絶望したとき、あなたに寄り添ってくれる本とは・・・【情熱的読書人間のないしょ話(1343)】
野鳥観察会で、カイツブリ(右)とカルガモ、バン、アオサギの成鳥、アオサギの若鳥、コサギ、ダイサギをカメラに収めました。池が落ち葉で覆われています。
閑話休題、『絶望読書』(頭木弘樹著、河出文庫)では、絶望したとき、あなたに寄り添ってくれる本、映画、テレビドラマなどが挙げられています。
すぐには立ち上がれない「絶望の期間」には、フランツ・カフカの日記や手紙が薦められています。「作家の日記や手紙というのは、普通、その作家の小説を読み尽くして、それでも満足せず、さらにその作家について知りたいという、大ファンだけが読むものでしょう。

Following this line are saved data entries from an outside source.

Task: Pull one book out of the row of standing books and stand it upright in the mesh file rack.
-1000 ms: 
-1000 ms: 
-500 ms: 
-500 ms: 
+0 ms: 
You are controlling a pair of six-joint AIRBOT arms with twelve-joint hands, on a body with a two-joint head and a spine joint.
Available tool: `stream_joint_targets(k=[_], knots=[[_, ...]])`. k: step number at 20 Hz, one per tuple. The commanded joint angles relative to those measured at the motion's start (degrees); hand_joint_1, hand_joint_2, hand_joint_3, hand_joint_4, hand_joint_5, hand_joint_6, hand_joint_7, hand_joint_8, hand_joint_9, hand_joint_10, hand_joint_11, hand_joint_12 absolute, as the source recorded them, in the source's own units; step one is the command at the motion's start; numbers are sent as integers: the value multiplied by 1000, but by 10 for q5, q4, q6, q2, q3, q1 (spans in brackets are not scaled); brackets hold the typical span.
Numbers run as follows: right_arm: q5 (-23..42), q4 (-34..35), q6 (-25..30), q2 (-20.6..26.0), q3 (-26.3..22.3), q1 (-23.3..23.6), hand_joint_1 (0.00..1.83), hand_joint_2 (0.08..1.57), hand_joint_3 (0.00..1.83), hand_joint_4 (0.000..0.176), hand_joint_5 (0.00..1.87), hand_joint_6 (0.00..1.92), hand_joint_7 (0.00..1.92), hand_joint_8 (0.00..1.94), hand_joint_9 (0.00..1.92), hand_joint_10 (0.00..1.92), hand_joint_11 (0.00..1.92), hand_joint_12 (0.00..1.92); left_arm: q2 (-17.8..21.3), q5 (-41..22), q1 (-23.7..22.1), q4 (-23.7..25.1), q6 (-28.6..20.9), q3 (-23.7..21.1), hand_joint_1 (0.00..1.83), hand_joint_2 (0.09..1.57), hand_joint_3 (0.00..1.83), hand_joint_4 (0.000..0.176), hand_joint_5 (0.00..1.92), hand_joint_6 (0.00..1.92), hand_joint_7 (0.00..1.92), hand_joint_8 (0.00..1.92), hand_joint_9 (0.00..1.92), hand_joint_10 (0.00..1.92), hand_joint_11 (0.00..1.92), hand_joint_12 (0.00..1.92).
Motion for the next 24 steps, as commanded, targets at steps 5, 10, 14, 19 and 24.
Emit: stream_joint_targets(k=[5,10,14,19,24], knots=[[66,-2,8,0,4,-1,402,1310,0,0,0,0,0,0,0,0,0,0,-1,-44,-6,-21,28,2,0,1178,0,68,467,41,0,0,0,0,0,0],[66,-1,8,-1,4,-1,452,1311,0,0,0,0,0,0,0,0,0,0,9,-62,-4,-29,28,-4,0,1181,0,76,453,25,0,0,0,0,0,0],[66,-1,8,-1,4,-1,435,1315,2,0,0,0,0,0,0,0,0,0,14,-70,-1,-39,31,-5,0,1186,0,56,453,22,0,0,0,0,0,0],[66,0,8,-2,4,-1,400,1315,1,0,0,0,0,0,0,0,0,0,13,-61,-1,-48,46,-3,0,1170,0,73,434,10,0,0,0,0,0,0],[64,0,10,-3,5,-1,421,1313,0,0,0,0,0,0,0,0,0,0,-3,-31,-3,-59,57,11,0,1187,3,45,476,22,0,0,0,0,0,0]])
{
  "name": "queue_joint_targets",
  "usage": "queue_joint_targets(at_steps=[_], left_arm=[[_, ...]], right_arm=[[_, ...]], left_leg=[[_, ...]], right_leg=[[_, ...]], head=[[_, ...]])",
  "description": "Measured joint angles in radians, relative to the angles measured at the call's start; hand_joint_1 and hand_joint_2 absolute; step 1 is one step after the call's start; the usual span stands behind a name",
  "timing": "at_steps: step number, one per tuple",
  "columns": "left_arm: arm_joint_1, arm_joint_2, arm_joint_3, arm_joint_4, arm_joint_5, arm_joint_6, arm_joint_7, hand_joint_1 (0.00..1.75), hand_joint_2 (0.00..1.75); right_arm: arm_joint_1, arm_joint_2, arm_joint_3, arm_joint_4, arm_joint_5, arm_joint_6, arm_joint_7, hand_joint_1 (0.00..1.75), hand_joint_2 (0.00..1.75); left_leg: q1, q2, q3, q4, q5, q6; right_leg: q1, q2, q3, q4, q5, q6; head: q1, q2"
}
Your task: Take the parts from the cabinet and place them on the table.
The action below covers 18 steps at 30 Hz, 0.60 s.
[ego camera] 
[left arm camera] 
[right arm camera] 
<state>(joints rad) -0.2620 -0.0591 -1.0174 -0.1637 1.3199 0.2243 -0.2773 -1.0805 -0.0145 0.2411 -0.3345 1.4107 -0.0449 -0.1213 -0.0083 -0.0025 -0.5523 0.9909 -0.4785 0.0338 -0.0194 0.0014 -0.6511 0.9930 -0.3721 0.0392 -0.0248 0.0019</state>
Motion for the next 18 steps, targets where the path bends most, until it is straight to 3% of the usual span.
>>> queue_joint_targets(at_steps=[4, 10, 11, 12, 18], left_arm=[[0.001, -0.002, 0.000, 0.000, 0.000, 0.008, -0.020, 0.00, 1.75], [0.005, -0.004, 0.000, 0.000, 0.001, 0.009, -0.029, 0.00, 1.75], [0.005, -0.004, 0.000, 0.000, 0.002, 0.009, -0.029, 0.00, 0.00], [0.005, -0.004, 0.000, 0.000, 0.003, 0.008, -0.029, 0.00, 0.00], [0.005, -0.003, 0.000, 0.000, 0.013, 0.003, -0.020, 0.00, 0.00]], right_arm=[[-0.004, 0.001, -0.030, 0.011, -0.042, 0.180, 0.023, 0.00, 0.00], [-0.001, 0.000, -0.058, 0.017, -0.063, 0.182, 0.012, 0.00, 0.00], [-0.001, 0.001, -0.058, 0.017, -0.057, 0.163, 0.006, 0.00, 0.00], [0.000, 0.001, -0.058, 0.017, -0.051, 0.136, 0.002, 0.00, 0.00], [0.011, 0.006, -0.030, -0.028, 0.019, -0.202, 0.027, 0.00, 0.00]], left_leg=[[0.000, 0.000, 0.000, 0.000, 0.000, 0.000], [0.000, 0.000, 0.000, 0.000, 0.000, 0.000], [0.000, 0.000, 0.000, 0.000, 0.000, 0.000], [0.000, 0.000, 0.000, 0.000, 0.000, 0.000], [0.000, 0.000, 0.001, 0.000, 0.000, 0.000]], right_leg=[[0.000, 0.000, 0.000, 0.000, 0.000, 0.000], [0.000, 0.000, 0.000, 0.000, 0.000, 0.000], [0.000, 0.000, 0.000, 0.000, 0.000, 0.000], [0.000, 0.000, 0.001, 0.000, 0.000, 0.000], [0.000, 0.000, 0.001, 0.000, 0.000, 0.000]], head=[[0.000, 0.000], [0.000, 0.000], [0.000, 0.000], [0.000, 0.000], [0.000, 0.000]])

そして、通常、日記や手紙は作品ほどには面白くありません。ところが、カフカの場合は例外です。日記や手紙がびっくりするほど面白いのです! そして、小説はまったく読んだことがなくても、日記や手紙から読み始めて大丈夫です」。
「カフカにはとくに不幸なことがあったわけではありません。それどころか、裕福な家庭に生まれ、何不自由なく育ち、大学も出て、役所に勤めて、順調に出世して、恋愛もしますし、親友もいます。亡くなる前は病気をしますが、それまでは健康です。まさに、平穏無事な、ごく普通の平凡な人生です。・・・それでも、絶望しているのです。ごく普通の日常生活の中に、これほど絶望の種があるかと驚くほどに絶望しているのです。・・・カフカは大きなことを言いません。国がとか、政治がとか、そういうことを言いません。親がとか、仕事がとか、恋愛がとか、睡眠がとか、胃がとか、日常的なことばかりです。・・・倒れて起き上がれないような絶望を感じたとき(精神的な意味でも、肉体的な意味でも)、その倒れたままの『絶望の期間』に、ぜひカフカをお読みになってみてください」。カフカと一緒に倒れたままでいようというのです。
苦悩が頭の中をぐるぐる回って、どうにもならない絶望には、フョードル・ドストエフスキーの長篇小説『カラマーゾフの兄弟』、『罪と罰』、『地下室の手記』が役に立つと述べています。
「苦悩しているときに読むと、ドストエフスキーの文章は、不快どころか、じつにしっくりきます。心地良いと言ってもいいほどです。ドストエフスキーは苦悩にとてもよく合います。文章だけのことでなく、ドストエフスキーの小説の登場人物はすべて苦悩しています。主人公だけでなく、あらゆる登場人物が。それも極度に。熱に浮かされるほど。苦悩するAのそばに、苦悩するBがいて、さらに苦悩するCもいて・・・というふうにたくさん出てくる登場人物のすべてが、それぞれに別の苦悩を抱えていて、その複数の苦悩が積み重なって、絡まり合って、共鳴し合って、洞窟での大合唱のようにうねりにうねって響きます」。
「ドストエフスキーは、死刑にされかけたこと以外にも、てんかんの持病にずっと悩まされましたし、恋愛でも苦悩していますし、ギャンブル依存でも苦しんでいますし、自分のことだけでなく、シベリアに流刑になって、監獄で4年を過ごし、その間に、さまざまな受刑者たちの苦悩に接します。まさに苦悩まみれで、これほど苦悩に通じている人はちょっといないでしょう。だからこそ、苦悩している人間にとっては、とても共感できるのです」。ドストエフスキーと一緒に地下室に籠もろうというのです。
正体の分からない絶望に囚われたときには、山田太一のテレビドラマ『岸辺のアルバム』、『ながらえば』、『男たちの旅路』、『ふぞろいの林檎たち』、『想い出づくり』、『それぞれの秋』、『早春スケッチブック』を見ることを勧めています。
「生きるかなしみを感じたときには、ぜひ山田太一ドラマをご覧になってみていただければと思います。ドラマの時代背景もさまざまですし、登場人物の年齢もさまざまですが、普遍的な人間性が描かれているので、誰でも感情移入できるはずです」。山田と一緒に生きる哀しみと向き合おうというのです。